### [Record excerpts]
* * * * *
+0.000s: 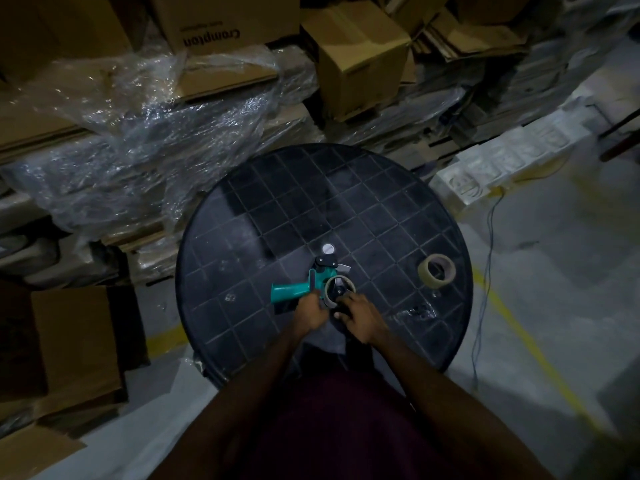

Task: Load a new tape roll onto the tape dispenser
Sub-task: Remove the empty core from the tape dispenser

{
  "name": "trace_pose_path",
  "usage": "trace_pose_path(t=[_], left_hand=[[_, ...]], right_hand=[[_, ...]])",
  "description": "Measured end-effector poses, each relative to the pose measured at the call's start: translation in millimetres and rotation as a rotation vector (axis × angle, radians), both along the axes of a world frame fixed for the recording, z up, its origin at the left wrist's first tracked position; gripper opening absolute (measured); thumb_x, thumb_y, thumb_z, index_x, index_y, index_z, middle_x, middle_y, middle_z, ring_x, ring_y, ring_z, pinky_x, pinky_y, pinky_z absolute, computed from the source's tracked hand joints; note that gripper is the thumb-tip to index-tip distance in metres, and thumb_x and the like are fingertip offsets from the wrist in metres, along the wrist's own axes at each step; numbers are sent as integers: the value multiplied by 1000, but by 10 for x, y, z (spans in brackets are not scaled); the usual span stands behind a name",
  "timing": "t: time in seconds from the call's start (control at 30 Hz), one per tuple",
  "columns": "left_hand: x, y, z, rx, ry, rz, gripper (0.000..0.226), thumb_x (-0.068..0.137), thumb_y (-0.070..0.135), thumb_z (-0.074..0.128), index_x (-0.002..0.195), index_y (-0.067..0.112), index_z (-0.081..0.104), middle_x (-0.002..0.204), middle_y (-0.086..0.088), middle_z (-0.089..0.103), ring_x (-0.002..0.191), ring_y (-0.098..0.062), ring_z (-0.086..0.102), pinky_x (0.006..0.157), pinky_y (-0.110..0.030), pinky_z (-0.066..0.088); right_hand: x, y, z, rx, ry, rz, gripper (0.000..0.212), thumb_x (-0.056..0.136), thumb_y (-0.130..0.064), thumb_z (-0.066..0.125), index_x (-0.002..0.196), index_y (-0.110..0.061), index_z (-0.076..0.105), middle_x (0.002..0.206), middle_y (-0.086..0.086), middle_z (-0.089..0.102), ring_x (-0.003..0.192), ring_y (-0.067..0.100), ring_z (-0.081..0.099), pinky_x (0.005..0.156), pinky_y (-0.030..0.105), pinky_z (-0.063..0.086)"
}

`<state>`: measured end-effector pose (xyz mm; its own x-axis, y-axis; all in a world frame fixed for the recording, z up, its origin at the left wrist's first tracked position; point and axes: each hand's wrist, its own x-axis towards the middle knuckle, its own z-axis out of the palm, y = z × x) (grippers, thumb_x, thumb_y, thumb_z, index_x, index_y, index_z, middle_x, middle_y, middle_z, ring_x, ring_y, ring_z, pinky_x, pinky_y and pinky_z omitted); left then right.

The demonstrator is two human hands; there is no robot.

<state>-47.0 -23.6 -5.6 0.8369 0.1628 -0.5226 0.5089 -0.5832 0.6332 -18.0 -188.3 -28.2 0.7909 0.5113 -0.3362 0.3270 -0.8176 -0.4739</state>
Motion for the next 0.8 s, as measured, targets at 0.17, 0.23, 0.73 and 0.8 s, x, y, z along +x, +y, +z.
trace_pose_path(t=[0.17, 0.23, 0.73, 0.8], left_hand=[[164, -21, 30, -62, 38, 13, 45, 90, 16, 62, 131, 2, 52, 124, -23, 65, 116, -38, 61, 95, -36, 46], [224, -39, 27, -79, 90, 5, 40, 93, 17, 57, 130, 4, 51, 127, -21, 64, 118, -38, 60, 96, -35, 46], [602, -269, -96, -17, 273, 122, 45, 105, 28, 37, 122, -8, 58, 126, -30, 62, 121, -43, 56, 101, -41, 43], [629, -287, -125, 18, 288, 178, 44, 103, 31, 42, 121, -6, 57, 124, -29, 63, 119, -44, 58, 97, -42, 46]], right_hand=[[163, 30, -15, 189, 62, -288, 36, 90, -18, 61, 124, -9, 60, 121, 11, 57, 112, 27, 57, 99, 31, 42], [269, 40, -28, 192, 92, -408, 37, 87, -14, 63, 123, -9, 61, 117, 13, 59, 110, 27, 57, 95, 26, 40], [592, 197, -393, 203, 395, -630, 36, 82, -23, 73, 116, -11, 68, 107, 10, 74, 98, 23, 69, 89, 33, 53], [645, 199, -493, 201, 420, -642, 36, 77, -21, 76, 112, -13, 70, 102, 10, 75, 95, 24, 70, 89, 37, 55]])
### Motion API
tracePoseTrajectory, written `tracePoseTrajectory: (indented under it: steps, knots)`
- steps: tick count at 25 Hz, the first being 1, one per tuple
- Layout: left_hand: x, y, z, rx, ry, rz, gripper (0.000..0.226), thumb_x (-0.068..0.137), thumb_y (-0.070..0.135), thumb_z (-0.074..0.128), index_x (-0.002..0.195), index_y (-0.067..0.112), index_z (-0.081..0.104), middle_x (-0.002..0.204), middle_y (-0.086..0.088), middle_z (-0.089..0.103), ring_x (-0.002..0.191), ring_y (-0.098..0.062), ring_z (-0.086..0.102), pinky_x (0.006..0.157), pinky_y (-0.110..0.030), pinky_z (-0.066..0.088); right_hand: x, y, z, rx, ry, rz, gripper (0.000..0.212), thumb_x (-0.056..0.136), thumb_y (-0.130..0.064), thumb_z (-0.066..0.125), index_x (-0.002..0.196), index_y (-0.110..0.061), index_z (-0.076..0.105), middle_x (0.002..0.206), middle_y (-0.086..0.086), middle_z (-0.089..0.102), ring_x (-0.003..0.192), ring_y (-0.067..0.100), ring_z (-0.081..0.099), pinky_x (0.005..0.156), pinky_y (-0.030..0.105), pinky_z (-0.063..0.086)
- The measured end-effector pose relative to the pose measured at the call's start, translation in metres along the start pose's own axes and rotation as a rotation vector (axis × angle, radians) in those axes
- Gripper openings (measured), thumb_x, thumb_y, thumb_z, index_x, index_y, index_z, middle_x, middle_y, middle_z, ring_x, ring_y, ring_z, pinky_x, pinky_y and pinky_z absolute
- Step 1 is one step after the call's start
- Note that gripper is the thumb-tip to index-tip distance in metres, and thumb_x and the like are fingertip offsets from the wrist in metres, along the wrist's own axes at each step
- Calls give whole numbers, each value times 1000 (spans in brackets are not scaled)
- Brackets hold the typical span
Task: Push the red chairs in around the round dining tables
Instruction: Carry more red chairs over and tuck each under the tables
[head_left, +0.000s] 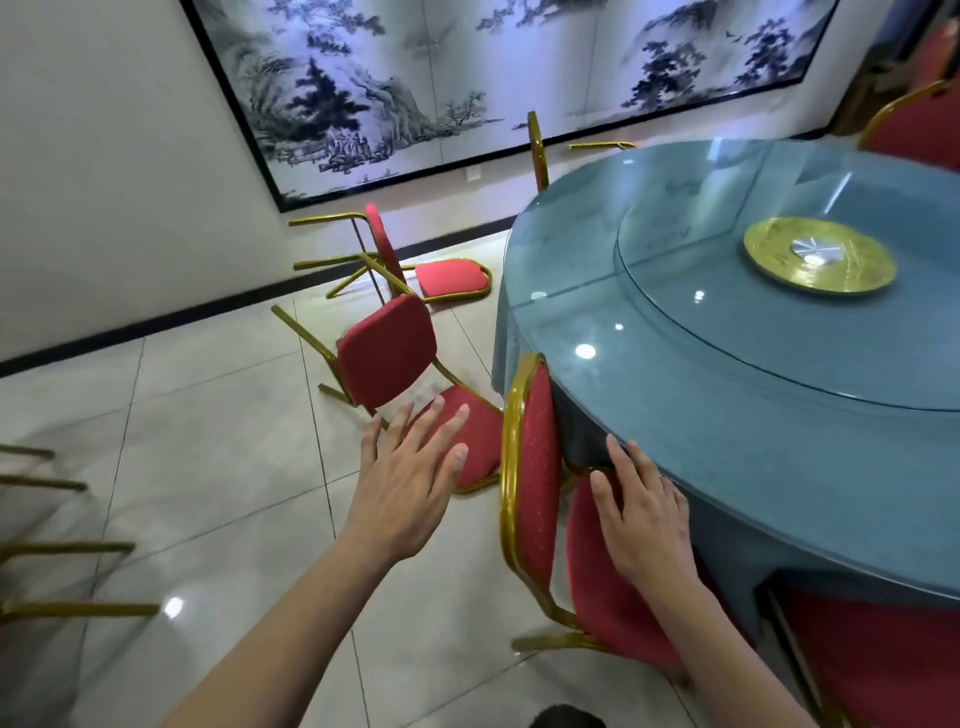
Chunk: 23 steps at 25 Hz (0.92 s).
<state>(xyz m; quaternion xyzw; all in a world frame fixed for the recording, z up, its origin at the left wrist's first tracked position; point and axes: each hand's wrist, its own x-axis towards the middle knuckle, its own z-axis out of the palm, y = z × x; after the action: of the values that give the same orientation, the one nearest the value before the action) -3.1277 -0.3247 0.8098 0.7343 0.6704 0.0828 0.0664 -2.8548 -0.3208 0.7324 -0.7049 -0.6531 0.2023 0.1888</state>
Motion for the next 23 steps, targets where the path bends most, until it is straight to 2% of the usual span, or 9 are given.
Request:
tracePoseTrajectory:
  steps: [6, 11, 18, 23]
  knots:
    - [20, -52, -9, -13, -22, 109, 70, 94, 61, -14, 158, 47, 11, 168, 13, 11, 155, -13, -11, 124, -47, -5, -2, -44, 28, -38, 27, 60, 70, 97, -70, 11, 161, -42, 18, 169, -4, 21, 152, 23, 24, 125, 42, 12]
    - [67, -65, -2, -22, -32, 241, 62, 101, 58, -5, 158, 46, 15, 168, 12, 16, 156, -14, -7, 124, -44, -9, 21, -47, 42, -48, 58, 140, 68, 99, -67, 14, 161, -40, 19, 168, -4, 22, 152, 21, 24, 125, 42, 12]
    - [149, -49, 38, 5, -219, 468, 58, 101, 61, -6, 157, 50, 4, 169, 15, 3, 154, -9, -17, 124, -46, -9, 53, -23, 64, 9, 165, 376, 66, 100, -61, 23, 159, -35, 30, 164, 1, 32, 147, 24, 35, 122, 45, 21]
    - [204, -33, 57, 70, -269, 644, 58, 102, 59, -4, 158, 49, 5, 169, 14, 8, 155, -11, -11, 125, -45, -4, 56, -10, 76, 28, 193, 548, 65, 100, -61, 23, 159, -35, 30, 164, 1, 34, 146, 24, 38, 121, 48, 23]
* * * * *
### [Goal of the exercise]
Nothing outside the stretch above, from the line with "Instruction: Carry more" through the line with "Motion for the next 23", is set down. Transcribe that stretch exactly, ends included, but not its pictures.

### [Exercise output]
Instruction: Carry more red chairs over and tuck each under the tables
[head_left, +0.000s] 
Chunk: 23 steps at 25 Hz (0.92 s).
<state>(xyz m; quaternion xyzw; all in a world frame fixed for the recording, z up, its origin at the left wrist's first tracked position; point and axes: each hand's wrist, its own x-axis towards the middle knuckle, its own z-axis out of the palm, y = z × x; after the action: of the values that give the same orientation, the one nearest the value before the action) -3.1277 -0.3247 0.8098 0.7343 0.6704 0.0828 0.0664 -2.8548 -0.3208 0.7324 -0.7049 -0.6531 0.2023 0.1888</state>
Motion for the next 23 steps, targets where the path bends most, until it is straight to 2% of the usual span, or 9 are given.

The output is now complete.